You are asked to repeat the listing word for word and to leave out its pictures.
───── DATASET ENTRIES ─────
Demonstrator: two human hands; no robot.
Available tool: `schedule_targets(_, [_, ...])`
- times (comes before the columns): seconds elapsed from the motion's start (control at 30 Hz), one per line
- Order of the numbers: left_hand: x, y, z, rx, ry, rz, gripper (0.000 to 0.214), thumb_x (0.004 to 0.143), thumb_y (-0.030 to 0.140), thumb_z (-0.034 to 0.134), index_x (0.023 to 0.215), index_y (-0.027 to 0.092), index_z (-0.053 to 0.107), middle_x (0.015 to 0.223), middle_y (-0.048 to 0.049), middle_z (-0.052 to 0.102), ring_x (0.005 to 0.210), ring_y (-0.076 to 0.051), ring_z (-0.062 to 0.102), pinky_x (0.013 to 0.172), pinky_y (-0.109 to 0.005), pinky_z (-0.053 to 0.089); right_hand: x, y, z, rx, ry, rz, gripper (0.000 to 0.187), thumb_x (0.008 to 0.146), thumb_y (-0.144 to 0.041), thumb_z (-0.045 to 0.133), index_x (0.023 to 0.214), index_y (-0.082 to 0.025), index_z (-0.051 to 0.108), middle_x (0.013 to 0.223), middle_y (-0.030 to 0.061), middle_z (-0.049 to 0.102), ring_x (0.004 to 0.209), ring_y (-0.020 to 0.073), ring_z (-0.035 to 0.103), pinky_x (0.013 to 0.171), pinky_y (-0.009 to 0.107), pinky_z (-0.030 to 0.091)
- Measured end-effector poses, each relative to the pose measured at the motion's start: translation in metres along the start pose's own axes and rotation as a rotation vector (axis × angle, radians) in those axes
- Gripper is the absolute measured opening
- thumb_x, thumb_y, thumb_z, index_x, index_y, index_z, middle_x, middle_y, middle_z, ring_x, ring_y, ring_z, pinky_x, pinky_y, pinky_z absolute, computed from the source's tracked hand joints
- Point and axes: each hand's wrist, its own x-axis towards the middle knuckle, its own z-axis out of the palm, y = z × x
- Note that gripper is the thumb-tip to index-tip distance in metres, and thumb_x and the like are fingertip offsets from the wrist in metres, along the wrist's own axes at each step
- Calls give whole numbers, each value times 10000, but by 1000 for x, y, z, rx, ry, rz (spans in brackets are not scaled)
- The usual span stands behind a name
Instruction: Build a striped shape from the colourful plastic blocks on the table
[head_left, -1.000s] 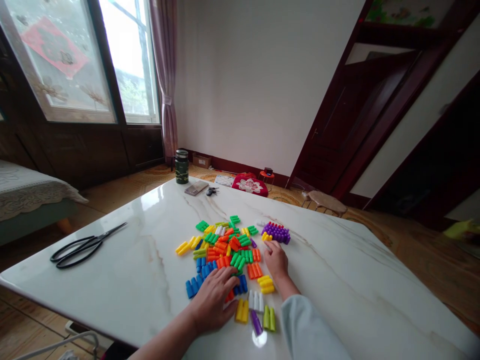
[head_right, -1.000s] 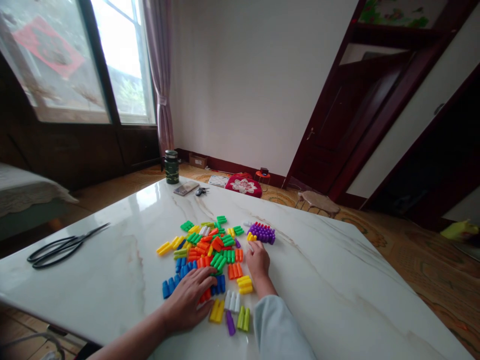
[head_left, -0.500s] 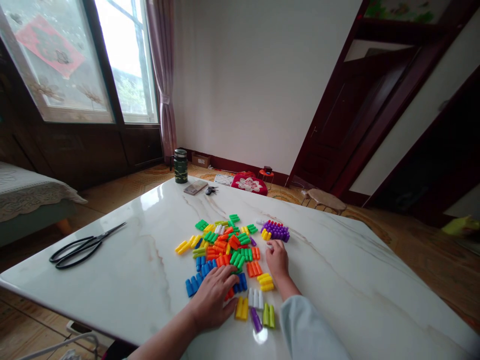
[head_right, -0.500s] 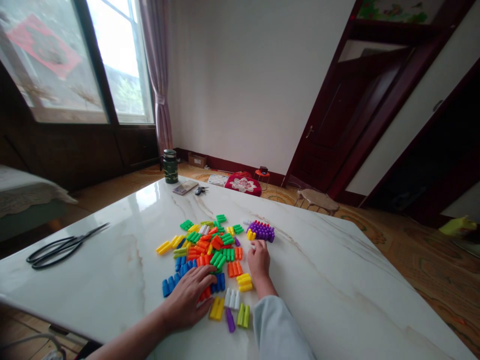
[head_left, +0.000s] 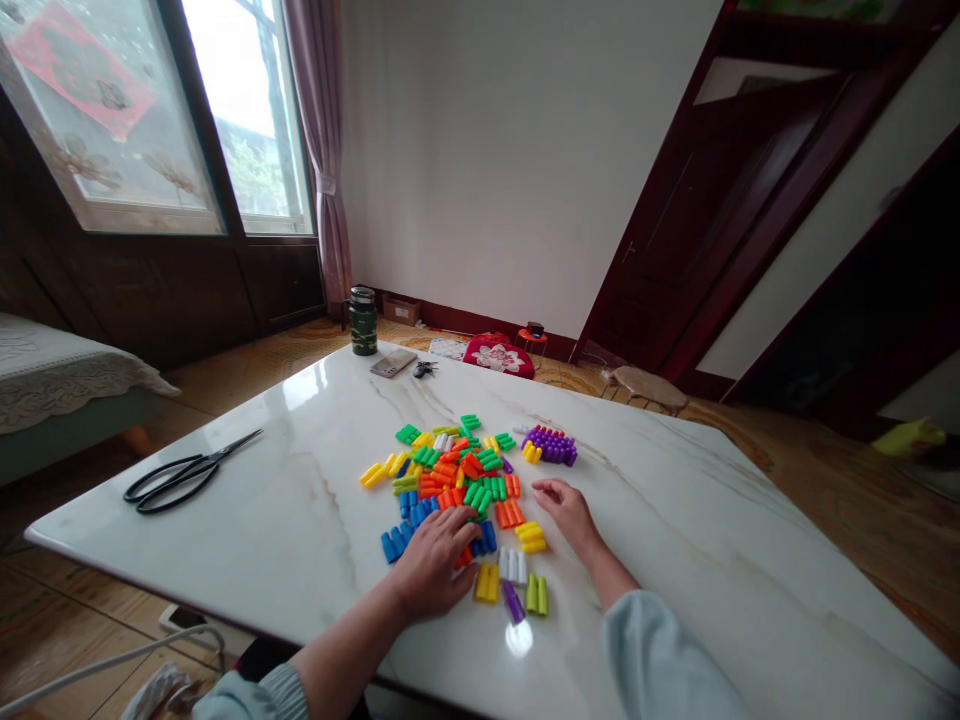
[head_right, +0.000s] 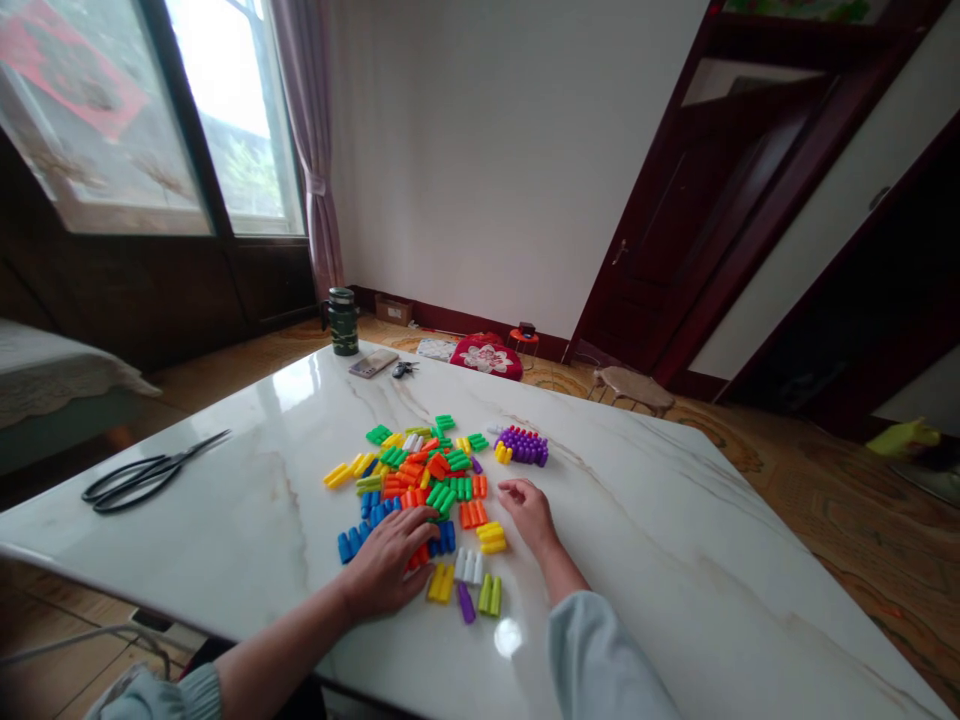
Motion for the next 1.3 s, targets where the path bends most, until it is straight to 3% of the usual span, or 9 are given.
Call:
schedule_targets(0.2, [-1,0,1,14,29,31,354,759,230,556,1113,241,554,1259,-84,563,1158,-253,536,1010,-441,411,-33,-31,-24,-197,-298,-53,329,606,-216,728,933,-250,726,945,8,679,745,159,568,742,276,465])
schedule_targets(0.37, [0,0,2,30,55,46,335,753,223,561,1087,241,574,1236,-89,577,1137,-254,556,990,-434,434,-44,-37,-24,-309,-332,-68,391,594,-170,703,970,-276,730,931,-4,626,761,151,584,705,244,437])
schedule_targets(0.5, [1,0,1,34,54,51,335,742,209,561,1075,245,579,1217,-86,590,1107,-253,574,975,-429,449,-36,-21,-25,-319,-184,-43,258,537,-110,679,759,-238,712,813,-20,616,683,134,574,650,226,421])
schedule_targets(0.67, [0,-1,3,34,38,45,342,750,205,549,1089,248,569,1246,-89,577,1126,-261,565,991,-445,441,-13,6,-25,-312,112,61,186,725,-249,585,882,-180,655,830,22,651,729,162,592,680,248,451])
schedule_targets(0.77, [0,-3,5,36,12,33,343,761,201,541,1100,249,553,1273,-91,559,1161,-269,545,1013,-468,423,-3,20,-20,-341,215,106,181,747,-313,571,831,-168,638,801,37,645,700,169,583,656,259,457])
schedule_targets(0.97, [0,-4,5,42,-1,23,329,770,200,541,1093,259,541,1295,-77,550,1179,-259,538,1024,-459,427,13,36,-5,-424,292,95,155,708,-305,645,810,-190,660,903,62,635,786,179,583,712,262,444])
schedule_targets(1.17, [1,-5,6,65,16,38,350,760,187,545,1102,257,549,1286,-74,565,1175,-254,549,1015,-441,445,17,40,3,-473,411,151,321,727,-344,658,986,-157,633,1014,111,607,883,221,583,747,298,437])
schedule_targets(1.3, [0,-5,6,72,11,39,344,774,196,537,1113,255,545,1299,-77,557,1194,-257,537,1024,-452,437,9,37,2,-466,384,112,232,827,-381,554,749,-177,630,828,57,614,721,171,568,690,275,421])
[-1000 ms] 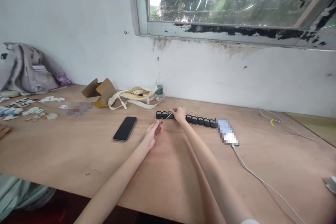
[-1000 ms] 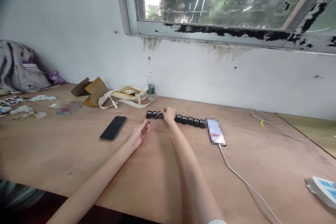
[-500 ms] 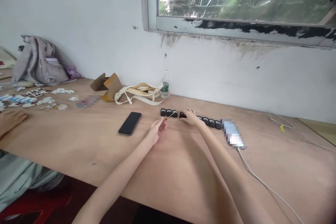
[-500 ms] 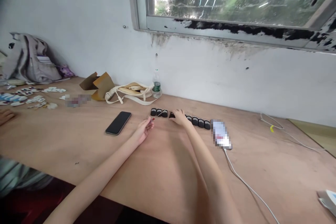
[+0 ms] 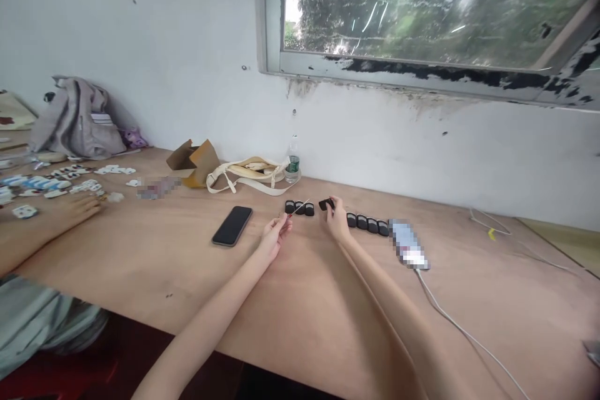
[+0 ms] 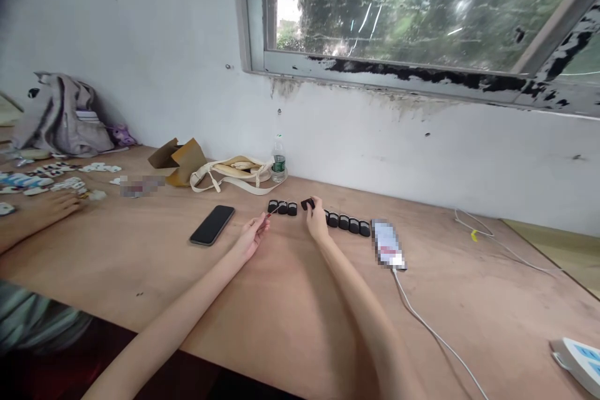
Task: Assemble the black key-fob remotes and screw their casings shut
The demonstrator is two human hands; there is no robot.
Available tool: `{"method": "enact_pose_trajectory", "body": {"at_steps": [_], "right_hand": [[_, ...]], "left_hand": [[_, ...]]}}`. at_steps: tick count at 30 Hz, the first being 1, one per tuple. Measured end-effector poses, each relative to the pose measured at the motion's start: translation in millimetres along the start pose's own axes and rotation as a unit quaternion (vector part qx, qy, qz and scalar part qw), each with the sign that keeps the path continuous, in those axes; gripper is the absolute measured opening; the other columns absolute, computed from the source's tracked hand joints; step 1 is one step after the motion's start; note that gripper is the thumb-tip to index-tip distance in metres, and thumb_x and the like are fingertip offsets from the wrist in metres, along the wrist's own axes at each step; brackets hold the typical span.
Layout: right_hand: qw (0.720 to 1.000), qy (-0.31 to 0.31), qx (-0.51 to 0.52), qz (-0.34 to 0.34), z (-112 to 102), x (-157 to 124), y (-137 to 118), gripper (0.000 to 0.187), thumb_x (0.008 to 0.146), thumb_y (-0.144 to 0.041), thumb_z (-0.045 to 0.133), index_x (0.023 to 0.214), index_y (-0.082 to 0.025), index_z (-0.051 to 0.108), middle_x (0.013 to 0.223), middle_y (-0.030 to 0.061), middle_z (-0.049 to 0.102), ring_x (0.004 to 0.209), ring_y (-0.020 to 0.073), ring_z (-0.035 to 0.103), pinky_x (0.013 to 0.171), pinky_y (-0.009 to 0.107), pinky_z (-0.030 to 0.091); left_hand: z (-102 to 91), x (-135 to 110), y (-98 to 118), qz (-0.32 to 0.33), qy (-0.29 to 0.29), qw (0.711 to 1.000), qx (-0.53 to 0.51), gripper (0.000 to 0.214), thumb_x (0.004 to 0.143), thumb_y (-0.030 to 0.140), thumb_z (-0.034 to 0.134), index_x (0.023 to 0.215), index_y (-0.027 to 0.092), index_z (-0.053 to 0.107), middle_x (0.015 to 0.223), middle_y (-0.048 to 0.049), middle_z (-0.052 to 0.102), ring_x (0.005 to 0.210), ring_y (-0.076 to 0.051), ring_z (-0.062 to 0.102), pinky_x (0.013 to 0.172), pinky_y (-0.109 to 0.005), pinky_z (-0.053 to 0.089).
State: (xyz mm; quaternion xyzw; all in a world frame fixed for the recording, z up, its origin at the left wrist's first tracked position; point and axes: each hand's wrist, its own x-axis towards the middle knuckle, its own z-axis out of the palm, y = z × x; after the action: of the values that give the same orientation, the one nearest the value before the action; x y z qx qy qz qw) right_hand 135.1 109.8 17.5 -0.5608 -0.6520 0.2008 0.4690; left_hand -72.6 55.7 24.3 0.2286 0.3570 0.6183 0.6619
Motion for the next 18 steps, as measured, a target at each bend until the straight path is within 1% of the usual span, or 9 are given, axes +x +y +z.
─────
ANSWER FOR THE TASK —
Demonstrator: two human hands; no robot.
Available tool: `schedule_targets(_, [_, ...])`
- times (comes before the columns): seconds elapsed from the motion's start (control at 30 Hz), one per line
- Order of the numbers: left_hand: x, y, z, rx, ry, rz, gripper (0.000 to 0.214), thumb_x (0.004 to 0.143), thumb_y (-0.030 to 0.140), thumb_z (-0.034 to 0.134), index_x (0.023 to 0.215), index_y (-0.027 to 0.092), index_z (-0.053 to 0.107), middle_x (0.015 to 0.223), middle_y (-0.048 to 0.049), middle_z (-0.052 to 0.102), ring_x (0.005 to 0.210), ring_y (-0.076 to 0.051), ring_z (-0.062 to 0.102), pinky_x (0.013 to 0.172), pinky_y (-0.109 to 0.005), pinky_z (-0.053 to 0.089); right_hand: x, y, z, rx, ry, rz, gripper (0.000 to 0.187), thumb_x (0.008 to 0.146), thumb_y (-0.144 to 0.041), thumb_z (-0.045 to 0.133), index_x (0.023 to 0.214), index_y (-0.082 to 0.025), index_z (-0.051 to 0.108), middle_x (0.013 to 0.223), middle_y (-0.030 to 0.061), middle_z (-0.049 to 0.102), ring_x (0.004 to 0.209), ring_y (-0.020 to 0.073), ring_z (-0.035 to 0.103), pinky_x (0.013 to 0.171), pinky_y (-0.009 to 0.107), pinky_z (-0.030 to 0.091)
- Measured end-effector poses, each relative to the pose measured at the motion's start: translation in metres along the start pose's own axes and rotation as a rotation vector (axis × angle, radians) in those axes
- Gripper is the absolute measured opening
- thumb_x, thumb_y, thumb_z, index_x, index_y, index_z, middle_x, middle_y, middle_z, ring_x, ring_y, ring_z, pinky_x, pinky_y, pinky_z absolute, computed from the source's tracked hand joints
- Point and axes: each hand's wrist, its own x-axis towards the middle knuckle, its own z-axis out of the palm, y = z × x
- Note that gripper is the thumb-tip to index-tip distance in metres, and thumb_x and the like are fingertip offsets from the wrist in metres, along the wrist's own axes at each step
- Calls give whole numbers, each value times 10000, but by 1000 for x, y, z, rx, ry, rz (spans in brackets are not scaled)
- The usual span stands behind a name
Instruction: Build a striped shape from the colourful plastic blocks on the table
[head_left, -1.000s] 
[head_right, -1.000s] 
[head_left, -0.500s] 
[head_right, -0.500s] 
[head_left, +0.000s] 
[head_right, +0.000s] 
Motion for the next 1.3 s, targets where the path bends most, until it is straight to 3% of the usual span, or 9 are given.
Call:
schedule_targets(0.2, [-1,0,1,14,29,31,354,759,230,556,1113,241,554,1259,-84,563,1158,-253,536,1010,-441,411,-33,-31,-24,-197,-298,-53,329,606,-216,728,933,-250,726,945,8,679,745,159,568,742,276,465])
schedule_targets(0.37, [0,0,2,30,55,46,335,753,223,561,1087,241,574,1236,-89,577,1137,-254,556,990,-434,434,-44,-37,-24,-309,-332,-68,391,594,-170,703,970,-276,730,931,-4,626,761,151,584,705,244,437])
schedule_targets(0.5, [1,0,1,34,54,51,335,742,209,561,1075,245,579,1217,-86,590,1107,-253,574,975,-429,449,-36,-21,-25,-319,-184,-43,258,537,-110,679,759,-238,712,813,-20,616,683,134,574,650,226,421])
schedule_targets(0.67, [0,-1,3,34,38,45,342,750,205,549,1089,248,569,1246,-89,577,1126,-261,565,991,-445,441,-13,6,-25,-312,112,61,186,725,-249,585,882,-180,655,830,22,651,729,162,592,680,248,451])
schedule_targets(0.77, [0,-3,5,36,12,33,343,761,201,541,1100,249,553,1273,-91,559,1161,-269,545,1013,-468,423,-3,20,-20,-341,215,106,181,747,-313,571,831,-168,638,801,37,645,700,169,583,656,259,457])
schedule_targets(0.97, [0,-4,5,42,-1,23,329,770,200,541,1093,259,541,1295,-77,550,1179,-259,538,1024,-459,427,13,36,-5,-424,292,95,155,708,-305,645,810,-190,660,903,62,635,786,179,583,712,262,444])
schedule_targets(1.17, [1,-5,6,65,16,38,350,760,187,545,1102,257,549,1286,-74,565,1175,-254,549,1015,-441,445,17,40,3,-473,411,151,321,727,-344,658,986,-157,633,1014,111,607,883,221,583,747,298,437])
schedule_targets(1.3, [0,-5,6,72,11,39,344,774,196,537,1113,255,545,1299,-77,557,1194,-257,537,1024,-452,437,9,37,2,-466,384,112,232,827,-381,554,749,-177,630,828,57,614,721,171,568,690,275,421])
[-1000 ms] 
[-1000 ms] 
[-500 ms] 
[-500 ms] 
[+0 ms] 
[+0 ms] 
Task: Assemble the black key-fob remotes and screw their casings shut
The demonstrator is two human hands; there is no robot.
Available tool: `{"method": "enact_pose_trajectory", "body": {"at_steps": [_], "right_hand": [[_, ...]], "left_hand": [[_, ...]]}}`. at_steps: tick count at 30 Hz, the first being 1, one per tuple. Measured end-effector poses, each relative to the pose measured at the motion's start: translation in millimetres along the start pose's own axes and rotation as a unit quaternion (vector part qx, qy, qz and scalar part qw), each with the sign that keeps the path continuous, in those axes; gripper is the absolute measured opening; the other columns absolute, computed from the source's tracked hand joints; step 1 is one step after the motion's start; note that gripper is the thumb-tip to index-tip distance in metres, and thumb_x and the like are fingertip offsets from the wrist in metres, along the wrist's own axes at each step; brackets hold the typical span.
Layout: right_hand: qw (0.720 to 1.000), qy (-0.31 to 0.31), qx (-0.51 to 0.52), qz (-0.34 to 0.34), z (-112 to 102), x (-157 to 124), y (-137 to 118), gripper (0.000 to 0.187), thumb_x (0.008 to 0.146), thumb_y (-0.144 to 0.041), thumb_z (-0.045 to 0.133), index_x (0.023 to 0.214), index_y (-0.082 to 0.025), index_z (-0.051 to 0.108), middle_x (0.013 to 0.223), middle_y (-0.030 to 0.061), middle_z (-0.049 to 0.102), ring_x (0.004 to 0.209), ring_y (-0.020 to 0.073), ring_z (-0.035 to 0.103), pinky_x (0.013 to 0.171), pinky_y (-0.009 to 0.107), pinky_z (-0.030 to 0.091); left_hand: z (-102 to 91), x (-135 to 110), y (-98 to 118), qz (-0.32 to 0.33), qy (-0.29 to 0.29), qw (0.711 to 1.000), qx (-0.53 to 0.51), gripper (0.000 to 0.214), thumb_x (0.004 to 0.143), thumb_y (-0.030 to 0.140), thumb_z (-0.034 to 0.134), index_x (0.023 to 0.215), index_y (-0.027 to 0.092), index_z (-0.053 to 0.107), middle_x (0.015 to 0.223), middle_y (-0.048 to 0.049), middle_z (-0.052 to 0.102), ring_x (0.005 to 0.210), ring_y (-0.076 to 0.051), ring_z (-0.062 to 0.102), pinky_x (0.013 to 0.172), pinky_y (-0.109 to 0.005), pinky_z (-0.053 to 0.089).
State: (xyz mm; quaternion xyzw; all in a world frame fixed for the recording, z up, its origin at the left wrist's first tracked position; point and axes: each hand's wrist, its own x-axis towards the middle knuckle, its own z-axis out of the palm, y = z × x; after the action: of the values that give the same orientation, the one nearest the value before the action; x y z qx qy qz qw) right_hand 135.1 109.8 17.5 -0.5608 -0.6520 0.2008 0.4690; left_hand -72.6 55.7 24.3 0.2286 0.3570 0.6183 0.6619
Motion for the next 18 steps, as measured, a target at each bend until the straight path is within 1% of the usual span, or 9 are given, axes +x +y +z.

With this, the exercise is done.